Ocular involvement is common in rheumatologic disease and varies among different diagnoses. The major ophthalmic manifestations of rheumatic diseases include uveitis, conjunctivitis, scleritis, retinal vasculitis, dry eye syndrome, orbital inflammation, and neuro-ophthalmic lesions. The patterns of common involvement are listed in Table 1 (TK). Among the listed ocular manifestations, uveitis is the most common vision-threatening inflammation associated with rheumatic diseases.¹

The etiologies of uveitis include infection, trauma, tumor, or immune-mediated processes. Uveitis is commonly classified by anatomical location of inflammation into anterior, intermediate, posterior, and panuveitis.²

• Anterior uveitis: When the primary site of inflammation is in the anterior chamber, a synonym for iritis or iridocyclitis.
• Intermediate uveitis: When the vitreous is the major site of inflammation.
• Pars planitis: The subset of intermediate uveitis characterized by leukocytic exudates called a snowbank or snowball at the peripheral retina or pars plana.
• Posterior uveitis: When the retina and/or choroid are the primary site of involvement. Includes including retinitis, choroiditis, chorioretinitis, and retinochoroiditis. The abnormalities can usually be observed by fundoscopic examination.
• Panuveitis: Reserved for situations in which inflammation is observed in the anterior chamber, vitreous, retina, and/or choroid.
• Retinal vasculitis: Indicates inflammation in retinal vessels and occasionally occurs without a concomitant uveitis.

Uveitis subsets can also be characterized the following features: onset (sudden versus insidious), laterality (unilateral versus bilateral), duration (limited versus chronic), continuity (recurrent versus persistent), and presence of complications such as the iris sticking to the lens (a phenomenon known as posterior synechiae). Uveitis is termed granulomatous if large concretions of leukocytes adhere to the corneal endothelium (see Figure 3) and non-granulomatous if these concretions are small.

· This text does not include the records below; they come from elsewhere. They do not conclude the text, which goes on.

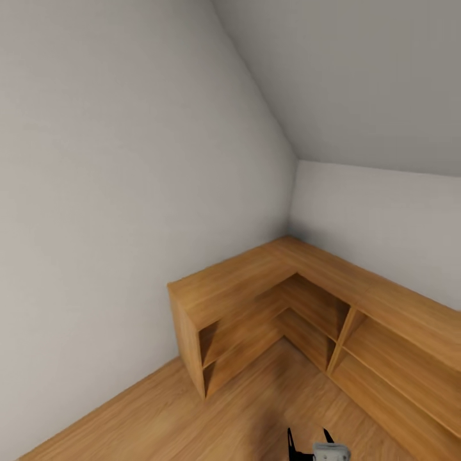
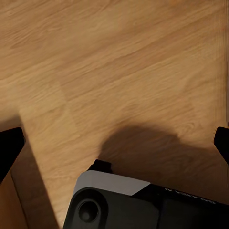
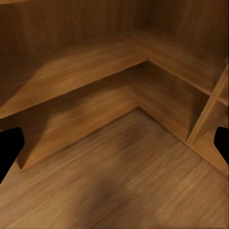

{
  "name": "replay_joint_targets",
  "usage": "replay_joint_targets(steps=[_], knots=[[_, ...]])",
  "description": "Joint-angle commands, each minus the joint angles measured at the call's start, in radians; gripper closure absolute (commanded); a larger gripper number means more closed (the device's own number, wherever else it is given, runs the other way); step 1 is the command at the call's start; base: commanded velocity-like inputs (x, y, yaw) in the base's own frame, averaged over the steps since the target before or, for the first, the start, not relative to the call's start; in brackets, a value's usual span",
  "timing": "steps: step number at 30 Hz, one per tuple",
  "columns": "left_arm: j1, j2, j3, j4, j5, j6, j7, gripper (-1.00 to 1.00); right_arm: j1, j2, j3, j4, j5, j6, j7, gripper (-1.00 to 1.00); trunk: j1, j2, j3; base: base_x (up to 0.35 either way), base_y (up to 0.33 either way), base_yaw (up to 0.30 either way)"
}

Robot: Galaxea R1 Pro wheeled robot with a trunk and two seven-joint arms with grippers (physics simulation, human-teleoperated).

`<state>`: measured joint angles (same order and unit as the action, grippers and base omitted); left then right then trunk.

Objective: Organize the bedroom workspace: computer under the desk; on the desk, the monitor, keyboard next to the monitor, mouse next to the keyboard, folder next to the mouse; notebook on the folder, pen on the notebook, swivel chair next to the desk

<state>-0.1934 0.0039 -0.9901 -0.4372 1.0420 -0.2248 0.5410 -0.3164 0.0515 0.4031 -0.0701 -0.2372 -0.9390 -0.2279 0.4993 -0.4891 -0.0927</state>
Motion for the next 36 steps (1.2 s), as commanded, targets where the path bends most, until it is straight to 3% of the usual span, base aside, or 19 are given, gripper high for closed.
replay_joint_targets(steps=[1,22,36], knots=[[-0.001,0.001,-0.009,-0.001,0.01,-0.007,0.005,-1.0,-0.001,0.001,0.008,0.001,-0.008,-0.003,-0.003,-1.0,0.0,-0.002,-0.002,0.0,0.0,-0.273],[-0.001,0.001,-0.009,-0.001,0.01,-0.007,0.005,-1.0,-0.001,0.005,0.002,-0.001,-0.02,0.013,-0.012,-1.0,0.0,-0.002,-0.008,0.002,0.001,-0.061],[-0.001,0.001,-0.013,-0.001,0.009,-0.007,0.005,-1.0,-0.001,0.004,0.002,-0.003,-0.018,0.044,-0.006,-1.0,0.0,-0.002,-0.02,0.261,0.054,-0.239]])
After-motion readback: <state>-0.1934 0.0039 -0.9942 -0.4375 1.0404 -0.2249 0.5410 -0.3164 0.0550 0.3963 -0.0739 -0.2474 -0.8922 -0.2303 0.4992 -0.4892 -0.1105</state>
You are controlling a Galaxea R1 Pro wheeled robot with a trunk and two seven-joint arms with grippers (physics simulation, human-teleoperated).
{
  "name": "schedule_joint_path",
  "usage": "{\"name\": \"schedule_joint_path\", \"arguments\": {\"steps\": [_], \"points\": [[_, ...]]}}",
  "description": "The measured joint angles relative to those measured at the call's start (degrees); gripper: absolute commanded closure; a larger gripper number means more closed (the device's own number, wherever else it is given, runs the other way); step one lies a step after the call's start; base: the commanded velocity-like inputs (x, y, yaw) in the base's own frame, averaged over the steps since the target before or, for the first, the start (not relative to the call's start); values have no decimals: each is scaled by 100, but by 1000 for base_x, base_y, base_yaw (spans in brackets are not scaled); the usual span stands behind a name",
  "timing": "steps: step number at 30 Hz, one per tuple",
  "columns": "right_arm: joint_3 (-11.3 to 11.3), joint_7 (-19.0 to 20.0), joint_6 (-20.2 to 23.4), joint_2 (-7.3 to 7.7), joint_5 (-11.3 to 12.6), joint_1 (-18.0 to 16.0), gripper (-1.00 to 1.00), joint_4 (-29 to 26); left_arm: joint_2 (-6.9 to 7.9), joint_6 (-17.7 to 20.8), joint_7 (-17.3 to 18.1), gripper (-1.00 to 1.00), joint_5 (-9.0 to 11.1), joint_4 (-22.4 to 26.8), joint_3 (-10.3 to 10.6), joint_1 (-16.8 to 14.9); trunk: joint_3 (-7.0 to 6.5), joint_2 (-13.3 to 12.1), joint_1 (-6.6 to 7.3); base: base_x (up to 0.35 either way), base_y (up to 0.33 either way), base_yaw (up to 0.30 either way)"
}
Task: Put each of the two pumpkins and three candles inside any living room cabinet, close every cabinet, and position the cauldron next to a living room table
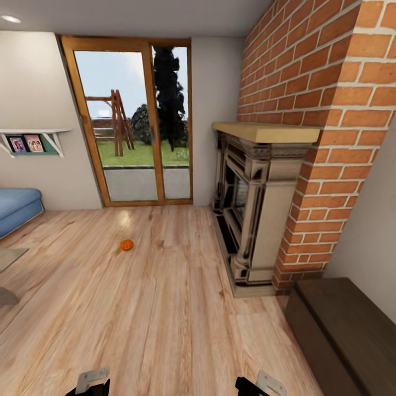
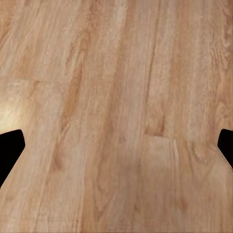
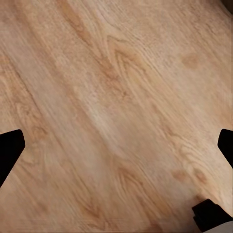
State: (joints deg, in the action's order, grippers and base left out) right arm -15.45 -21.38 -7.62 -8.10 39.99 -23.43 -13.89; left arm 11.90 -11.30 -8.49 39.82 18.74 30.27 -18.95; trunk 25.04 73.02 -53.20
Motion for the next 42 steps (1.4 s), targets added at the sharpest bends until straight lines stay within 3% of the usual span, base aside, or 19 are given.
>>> {"name": "schedule_joint_path", "arguments": {"steps": [26, 42], "points": [[0, 1, -15, 0, 5, 0, -100, 6, -7, 0, 0, -100, 1, -1, 0, 1, 0, 0, 0, 320, 111, -5], [2, -2, -15, 1, 16, 1, -100, 6, -9, -101, 3, -100, 1, -5, 0, 7, 0, 0, -3, 90, 9, -254]]}}
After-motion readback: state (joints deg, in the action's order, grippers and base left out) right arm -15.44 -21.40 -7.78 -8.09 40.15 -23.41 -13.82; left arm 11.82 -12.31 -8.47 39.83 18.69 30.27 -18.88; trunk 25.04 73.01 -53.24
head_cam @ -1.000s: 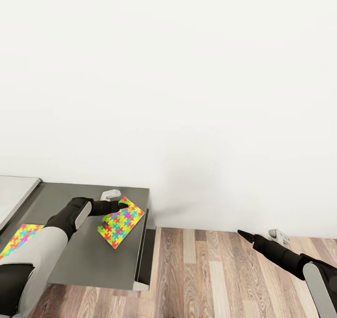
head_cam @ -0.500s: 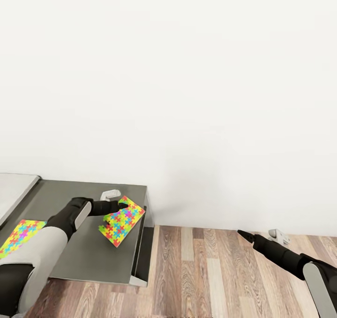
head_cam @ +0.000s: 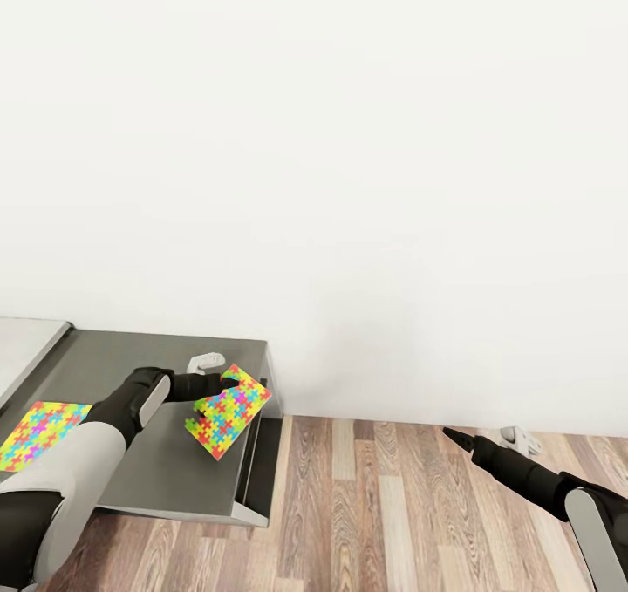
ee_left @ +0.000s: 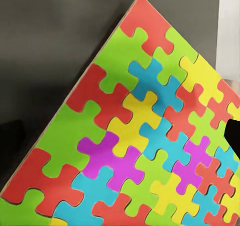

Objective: Put all the toys in the child's room - the three board games (two on the bed and one on the table), the two jigsaw puzzles on the table, and the tennis ball on the table - inside the toy box on the table in the child's room.

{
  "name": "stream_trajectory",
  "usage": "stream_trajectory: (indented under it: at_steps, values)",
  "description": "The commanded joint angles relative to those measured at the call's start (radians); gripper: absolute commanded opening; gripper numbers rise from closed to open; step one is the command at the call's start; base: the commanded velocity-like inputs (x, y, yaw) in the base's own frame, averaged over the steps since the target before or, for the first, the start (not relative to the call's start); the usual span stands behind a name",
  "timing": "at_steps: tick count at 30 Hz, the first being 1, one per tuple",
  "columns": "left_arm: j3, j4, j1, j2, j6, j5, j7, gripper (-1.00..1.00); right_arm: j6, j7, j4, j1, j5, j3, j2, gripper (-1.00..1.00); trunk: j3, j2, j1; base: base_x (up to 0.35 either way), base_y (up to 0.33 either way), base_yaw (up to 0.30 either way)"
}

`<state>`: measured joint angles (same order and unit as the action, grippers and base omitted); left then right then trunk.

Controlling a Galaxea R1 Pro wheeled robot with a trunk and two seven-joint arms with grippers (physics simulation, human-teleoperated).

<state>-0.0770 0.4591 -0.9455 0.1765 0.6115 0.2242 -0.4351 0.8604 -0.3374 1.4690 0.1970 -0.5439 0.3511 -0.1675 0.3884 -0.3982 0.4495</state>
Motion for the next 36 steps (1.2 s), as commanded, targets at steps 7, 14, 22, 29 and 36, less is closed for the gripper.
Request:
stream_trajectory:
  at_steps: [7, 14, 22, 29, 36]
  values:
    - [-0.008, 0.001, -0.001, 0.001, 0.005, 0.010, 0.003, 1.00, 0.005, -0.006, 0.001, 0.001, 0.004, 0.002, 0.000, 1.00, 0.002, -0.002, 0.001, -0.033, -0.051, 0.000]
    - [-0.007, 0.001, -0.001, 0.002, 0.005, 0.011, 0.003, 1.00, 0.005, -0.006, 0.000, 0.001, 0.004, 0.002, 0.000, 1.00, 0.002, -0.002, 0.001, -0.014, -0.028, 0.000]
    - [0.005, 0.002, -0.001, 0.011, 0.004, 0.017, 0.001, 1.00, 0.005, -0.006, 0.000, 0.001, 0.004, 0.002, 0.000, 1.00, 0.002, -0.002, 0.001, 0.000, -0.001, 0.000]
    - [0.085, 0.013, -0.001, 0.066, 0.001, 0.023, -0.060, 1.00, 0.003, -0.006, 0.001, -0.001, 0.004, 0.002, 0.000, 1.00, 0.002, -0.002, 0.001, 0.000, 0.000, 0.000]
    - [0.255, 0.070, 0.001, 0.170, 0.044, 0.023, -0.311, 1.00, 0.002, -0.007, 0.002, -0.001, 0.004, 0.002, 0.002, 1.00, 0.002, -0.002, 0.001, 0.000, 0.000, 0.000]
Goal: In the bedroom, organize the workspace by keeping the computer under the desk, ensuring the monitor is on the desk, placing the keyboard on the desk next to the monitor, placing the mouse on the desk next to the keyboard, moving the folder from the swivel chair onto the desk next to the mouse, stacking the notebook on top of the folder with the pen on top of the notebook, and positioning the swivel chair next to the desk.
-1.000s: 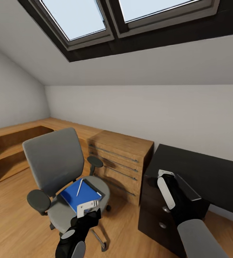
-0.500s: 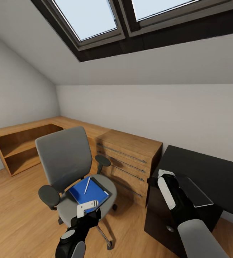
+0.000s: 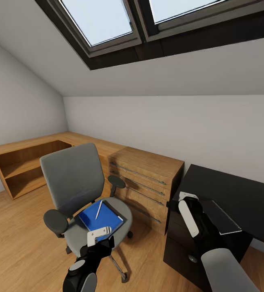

The most common symptoms of uveitis are blurred vision, pain, floaters, light sensitivity, and redness. The pain and redness are typically seen in acutely inflamed eyes, and may not be prominent in eyes with asymptomatic, chronic inflammation or for inflammation that is solely posterior to the lens. The main causes of blurred vision are media opacity from the inflammatory reaction, cataract, secondary glaucoma, and macular edema. Ophthalmologists grade and classify uveitis by severity of the inflammatory reaction and the location of ocular involvement (See table 2.)

Acute Anterior Uveitis: Spondylarthropathies

Spondylarthropathies, such as ankylosing spondylitis and reactive arthritis, are the most common identifiable causes of anterior uveitis. In North America, approximately 50% of patients with anterior uveitis are HLA-B27 positive. The typical patient presents with sudden onset of acute anterior uveitis (AAU) in one eye (see Figure 4), but this condition can subsequently recur in either eye. Simultaneous bilateral involvement is not typical. Posterior segment inflammation is generally uncommon. Most cases resolve completely within several months.³

Ankylosing spondylitis (AS): Iritis is sometimes the first clue to the presence of an associated spondylarthritis. In some patients, the inflammation can be severe enough to produce hypopyon, fibrin formation, and posterior synechiae. AAU occurs in 25% to 40% of patients with AS, and AS can be diagnosed in 18% to 34% of patients with AAU. The prognosis of AAU associated with AS is generally good; each acute attack usually responds to topical corticosteroid drops with or without cycloplegics. If promptly treated, this disease usually does not result in any residual damage to the eye.^4,5

Reactive arthritis: HLA-B27–positive patients with an enthesitis also may develop episodes of AAU similar to that which occurs in patients with AS. Conjunctivitis can be seen at the early stage of the disease and acute nongranulomatous iritis occurs in approximately 40% of patients. In atypical cases, the uveitis becomes chronic, bilateral, and/or intermediate.⁶

Inflammatory bowel disease (IBD): Ocular inflammation occurs in approximately 4% to 6% of patients with IBD. The most common forms of ocular involvement are uveitis and scleritis. Ulcerative colitis and Crohn’s disease are both associated with uveitis. A common presentation of ocular disease resembles that which occurs in AS with nongranulomatous, recurrent, unilateral, acute anterior uveitis. Unlike AS, however, patients with IBD can have the insidious onset of a chronic, bilateral uveitis. Posterior segment involvement—including pars plana exudates, vitreous inflammation, and retinal vasculitis—has occasionally been reported.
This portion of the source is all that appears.